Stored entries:
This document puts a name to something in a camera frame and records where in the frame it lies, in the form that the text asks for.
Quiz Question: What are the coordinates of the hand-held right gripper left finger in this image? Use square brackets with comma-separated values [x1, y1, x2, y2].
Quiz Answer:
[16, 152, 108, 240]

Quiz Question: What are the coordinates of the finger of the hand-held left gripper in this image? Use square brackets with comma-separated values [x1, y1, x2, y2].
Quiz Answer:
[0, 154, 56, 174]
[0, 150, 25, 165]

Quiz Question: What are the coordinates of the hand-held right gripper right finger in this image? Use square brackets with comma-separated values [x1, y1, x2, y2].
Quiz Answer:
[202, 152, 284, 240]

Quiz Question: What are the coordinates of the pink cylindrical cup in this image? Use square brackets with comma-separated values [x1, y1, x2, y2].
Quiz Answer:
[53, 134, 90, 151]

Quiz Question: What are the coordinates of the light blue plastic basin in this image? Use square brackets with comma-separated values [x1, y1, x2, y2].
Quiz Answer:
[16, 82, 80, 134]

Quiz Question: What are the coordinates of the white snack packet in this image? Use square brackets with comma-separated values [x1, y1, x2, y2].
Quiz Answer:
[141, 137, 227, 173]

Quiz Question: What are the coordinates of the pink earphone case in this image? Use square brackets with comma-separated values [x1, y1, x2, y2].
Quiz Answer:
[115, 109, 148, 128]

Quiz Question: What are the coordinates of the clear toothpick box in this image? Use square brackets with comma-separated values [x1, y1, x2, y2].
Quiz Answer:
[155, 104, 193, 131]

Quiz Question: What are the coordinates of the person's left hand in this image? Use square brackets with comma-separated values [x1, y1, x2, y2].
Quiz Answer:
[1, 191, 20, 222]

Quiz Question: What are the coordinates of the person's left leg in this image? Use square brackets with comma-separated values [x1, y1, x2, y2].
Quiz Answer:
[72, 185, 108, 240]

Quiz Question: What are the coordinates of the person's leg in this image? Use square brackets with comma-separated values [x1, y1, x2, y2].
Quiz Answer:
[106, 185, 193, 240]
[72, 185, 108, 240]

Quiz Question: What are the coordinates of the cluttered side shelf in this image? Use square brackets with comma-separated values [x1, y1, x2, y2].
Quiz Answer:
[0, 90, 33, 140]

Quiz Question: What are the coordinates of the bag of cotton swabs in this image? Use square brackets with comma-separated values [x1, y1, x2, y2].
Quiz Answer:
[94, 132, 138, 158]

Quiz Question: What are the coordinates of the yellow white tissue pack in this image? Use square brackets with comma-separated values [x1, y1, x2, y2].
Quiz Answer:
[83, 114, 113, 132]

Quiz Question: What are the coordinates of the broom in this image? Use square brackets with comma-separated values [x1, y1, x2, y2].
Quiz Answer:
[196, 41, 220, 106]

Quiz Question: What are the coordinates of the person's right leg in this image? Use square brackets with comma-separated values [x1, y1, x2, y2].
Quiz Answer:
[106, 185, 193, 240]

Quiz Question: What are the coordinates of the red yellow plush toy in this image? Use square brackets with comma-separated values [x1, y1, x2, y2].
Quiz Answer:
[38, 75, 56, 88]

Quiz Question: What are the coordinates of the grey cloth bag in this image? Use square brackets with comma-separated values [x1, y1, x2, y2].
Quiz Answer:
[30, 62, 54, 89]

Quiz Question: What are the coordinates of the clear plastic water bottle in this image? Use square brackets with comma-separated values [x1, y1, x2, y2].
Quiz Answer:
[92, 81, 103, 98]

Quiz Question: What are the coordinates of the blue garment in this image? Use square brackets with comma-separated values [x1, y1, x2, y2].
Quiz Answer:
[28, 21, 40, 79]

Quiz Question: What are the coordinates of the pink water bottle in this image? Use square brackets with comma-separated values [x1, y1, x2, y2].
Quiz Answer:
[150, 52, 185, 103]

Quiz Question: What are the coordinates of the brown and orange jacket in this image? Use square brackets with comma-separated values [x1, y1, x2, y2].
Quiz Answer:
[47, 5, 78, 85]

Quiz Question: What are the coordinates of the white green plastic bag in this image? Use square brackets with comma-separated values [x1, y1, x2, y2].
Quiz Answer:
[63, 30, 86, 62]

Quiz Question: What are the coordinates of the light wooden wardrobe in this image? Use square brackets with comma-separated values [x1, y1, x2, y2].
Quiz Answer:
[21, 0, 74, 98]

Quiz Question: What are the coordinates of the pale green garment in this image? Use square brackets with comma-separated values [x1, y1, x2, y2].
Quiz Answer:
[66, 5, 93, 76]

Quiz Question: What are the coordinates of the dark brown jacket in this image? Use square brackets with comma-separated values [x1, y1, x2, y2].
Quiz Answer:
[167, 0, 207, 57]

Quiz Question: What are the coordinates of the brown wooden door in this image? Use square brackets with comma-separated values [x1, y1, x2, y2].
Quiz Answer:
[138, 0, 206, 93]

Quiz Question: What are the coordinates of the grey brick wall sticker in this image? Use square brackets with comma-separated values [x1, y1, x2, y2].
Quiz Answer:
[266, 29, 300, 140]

* **Exercise goal**:
All records above are to be returned exactly as given.

* **Output for this exercise**:
This document puts a name to something in a camera frame and records where in the frame it lies, in the form that the text asks for.
Quiz Question: What are the coordinates of the hand-held right gripper left finger in this image? Use square brackets with comma-separated values [x1, y1, x2, y2].
Quiz Answer:
[16, 152, 108, 240]

Quiz Question: What are the coordinates of the finger of the hand-held left gripper in this image? Use square brackets with comma-separated values [x1, y1, x2, y2].
Quiz Answer:
[0, 154, 56, 174]
[0, 150, 25, 165]

Quiz Question: What are the coordinates of the hand-held right gripper right finger in this image? Use square brackets with comma-separated values [x1, y1, x2, y2].
Quiz Answer:
[202, 152, 284, 240]

Quiz Question: What are the coordinates of the pink cylindrical cup in this image? Use square brackets with comma-separated values [x1, y1, x2, y2].
Quiz Answer:
[53, 134, 90, 151]

Quiz Question: What are the coordinates of the light blue plastic basin in this image? Use square brackets with comma-separated values [x1, y1, x2, y2].
Quiz Answer:
[16, 82, 80, 134]

Quiz Question: What are the coordinates of the white snack packet in this image? Use square brackets with comma-separated values [x1, y1, x2, y2].
Quiz Answer:
[141, 137, 227, 173]

Quiz Question: What are the coordinates of the pink earphone case in this image? Use square brackets with comma-separated values [x1, y1, x2, y2].
Quiz Answer:
[115, 109, 148, 128]

Quiz Question: What are the coordinates of the clear toothpick box in this image? Use square brackets with comma-separated values [x1, y1, x2, y2].
Quiz Answer:
[155, 104, 193, 131]

Quiz Question: What are the coordinates of the person's left hand in this image? Use square brackets with comma-separated values [x1, y1, x2, y2].
Quiz Answer:
[1, 191, 20, 222]

Quiz Question: What are the coordinates of the person's left leg in this image? Use square brackets with comma-separated values [x1, y1, x2, y2].
Quiz Answer:
[72, 185, 108, 240]

Quiz Question: What are the coordinates of the person's leg in this image? Use square brackets with comma-separated values [x1, y1, x2, y2].
Quiz Answer:
[106, 185, 193, 240]
[72, 185, 108, 240]

Quiz Question: What are the coordinates of the cluttered side shelf in this image? Use square brackets with comma-separated values [x1, y1, x2, y2].
Quiz Answer:
[0, 90, 33, 140]

Quiz Question: What are the coordinates of the bag of cotton swabs in this image? Use square brackets with comma-separated values [x1, y1, x2, y2].
Quiz Answer:
[94, 132, 138, 158]

Quiz Question: What are the coordinates of the yellow white tissue pack in this image? Use square brackets with comma-separated values [x1, y1, x2, y2].
Quiz Answer:
[83, 114, 113, 132]

Quiz Question: What are the coordinates of the broom in this image? Use square brackets with comma-separated values [x1, y1, x2, y2].
Quiz Answer:
[196, 41, 220, 106]

Quiz Question: What are the coordinates of the person's right leg in this image? Use square brackets with comma-separated values [x1, y1, x2, y2].
Quiz Answer:
[106, 185, 193, 240]

Quiz Question: What are the coordinates of the red yellow plush toy in this image? Use square brackets with comma-separated values [x1, y1, x2, y2].
Quiz Answer:
[38, 75, 56, 88]

Quiz Question: What are the coordinates of the grey cloth bag in this image? Use square brackets with comma-separated values [x1, y1, x2, y2].
Quiz Answer:
[30, 62, 54, 89]

Quiz Question: What are the coordinates of the clear plastic water bottle in this image? Use square brackets with comma-separated values [x1, y1, x2, y2].
Quiz Answer:
[92, 81, 103, 98]

Quiz Question: What are the coordinates of the blue garment in this image? Use square brackets with comma-separated values [x1, y1, x2, y2].
Quiz Answer:
[28, 21, 40, 79]

Quiz Question: What are the coordinates of the pink water bottle in this image? Use square brackets with comma-separated values [x1, y1, x2, y2].
Quiz Answer:
[150, 52, 185, 103]

Quiz Question: What are the coordinates of the brown and orange jacket in this image? Use square brackets with comma-separated values [x1, y1, x2, y2].
Quiz Answer:
[47, 5, 78, 85]

Quiz Question: What are the coordinates of the white green plastic bag in this image? Use square brackets with comma-separated values [x1, y1, x2, y2].
Quiz Answer:
[63, 30, 86, 62]

Quiz Question: What are the coordinates of the light wooden wardrobe in this image? Use square brackets with comma-separated values [x1, y1, x2, y2].
Quiz Answer:
[21, 0, 74, 98]

Quiz Question: What are the coordinates of the pale green garment in this image? Use square brackets with comma-separated values [x1, y1, x2, y2].
Quiz Answer:
[66, 5, 93, 76]

Quiz Question: What are the coordinates of the dark brown jacket in this image? Use square brackets with comma-separated values [x1, y1, x2, y2].
Quiz Answer:
[167, 0, 207, 57]

Quiz Question: What are the coordinates of the brown wooden door in this image? Use square brackets with comma-separated values [x1, y1, x2, y2].
Quiz Answer:
[138, 0, 206, 93]

Quiz Question: What are the coordinates of the grey brick wall sticker in this image? Use square brackets with comma-separated values [x1, y1, x2, y2].
Quiz Answer:
[266, 29, 300, 140]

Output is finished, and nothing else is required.